Find the word "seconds" below. Copy each line that has it.

==================================================

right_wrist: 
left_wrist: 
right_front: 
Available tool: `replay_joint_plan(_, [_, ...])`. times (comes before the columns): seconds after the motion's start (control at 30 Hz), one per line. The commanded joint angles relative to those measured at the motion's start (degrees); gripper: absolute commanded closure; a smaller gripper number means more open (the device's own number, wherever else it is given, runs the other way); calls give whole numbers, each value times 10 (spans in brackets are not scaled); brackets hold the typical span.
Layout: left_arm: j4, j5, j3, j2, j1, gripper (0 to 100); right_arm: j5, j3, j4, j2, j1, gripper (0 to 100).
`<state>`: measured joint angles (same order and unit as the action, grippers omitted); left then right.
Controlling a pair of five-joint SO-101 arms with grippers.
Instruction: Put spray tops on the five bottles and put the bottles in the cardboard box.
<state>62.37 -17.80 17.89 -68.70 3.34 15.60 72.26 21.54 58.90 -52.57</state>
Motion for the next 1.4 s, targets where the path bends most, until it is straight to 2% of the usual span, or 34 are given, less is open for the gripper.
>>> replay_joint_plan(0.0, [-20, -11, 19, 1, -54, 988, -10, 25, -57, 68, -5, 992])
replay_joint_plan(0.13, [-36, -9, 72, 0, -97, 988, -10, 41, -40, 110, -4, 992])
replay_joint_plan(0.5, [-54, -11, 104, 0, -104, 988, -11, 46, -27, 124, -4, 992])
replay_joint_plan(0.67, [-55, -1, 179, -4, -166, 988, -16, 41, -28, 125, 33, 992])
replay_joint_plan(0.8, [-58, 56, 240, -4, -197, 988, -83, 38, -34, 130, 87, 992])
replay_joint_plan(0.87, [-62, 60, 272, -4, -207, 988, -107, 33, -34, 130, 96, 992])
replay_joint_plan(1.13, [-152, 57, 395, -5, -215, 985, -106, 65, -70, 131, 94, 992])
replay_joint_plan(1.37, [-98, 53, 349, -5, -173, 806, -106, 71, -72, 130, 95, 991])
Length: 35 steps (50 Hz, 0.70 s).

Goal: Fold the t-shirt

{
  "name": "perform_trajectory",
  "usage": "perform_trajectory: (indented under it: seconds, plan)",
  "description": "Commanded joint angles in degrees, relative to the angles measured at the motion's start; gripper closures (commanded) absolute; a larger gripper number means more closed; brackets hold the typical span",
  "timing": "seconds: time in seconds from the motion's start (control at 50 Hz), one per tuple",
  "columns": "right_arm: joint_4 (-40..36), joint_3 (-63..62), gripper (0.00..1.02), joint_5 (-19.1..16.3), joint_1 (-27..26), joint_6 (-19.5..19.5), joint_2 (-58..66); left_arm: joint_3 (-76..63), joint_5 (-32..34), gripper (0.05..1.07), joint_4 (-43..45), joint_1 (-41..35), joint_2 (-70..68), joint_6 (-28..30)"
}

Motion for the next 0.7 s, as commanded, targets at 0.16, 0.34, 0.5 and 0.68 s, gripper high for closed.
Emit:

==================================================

- Output below
Available tool: `replay_joint_plan(_, [_, ...])`. times (comes before the columns): seconds after the motion's start (control at 30 Hz), one per line. The commanded joint angles relative to those measured at the motion's start (degrees); gripper: absolute commanded closure; a smaller gripper number means more open (the device's own number, wherever else it is given, runs the other way); calls give whole numbers, each value times 10 (spans in brackets are not scaled); brackets hold the typical span.
  "usage": "perform_trajectory: (indented under it: seconds, plan)",
  "timing": "seconds: time in seconds from the motion's start (control at 50 Hz), one per tuple",

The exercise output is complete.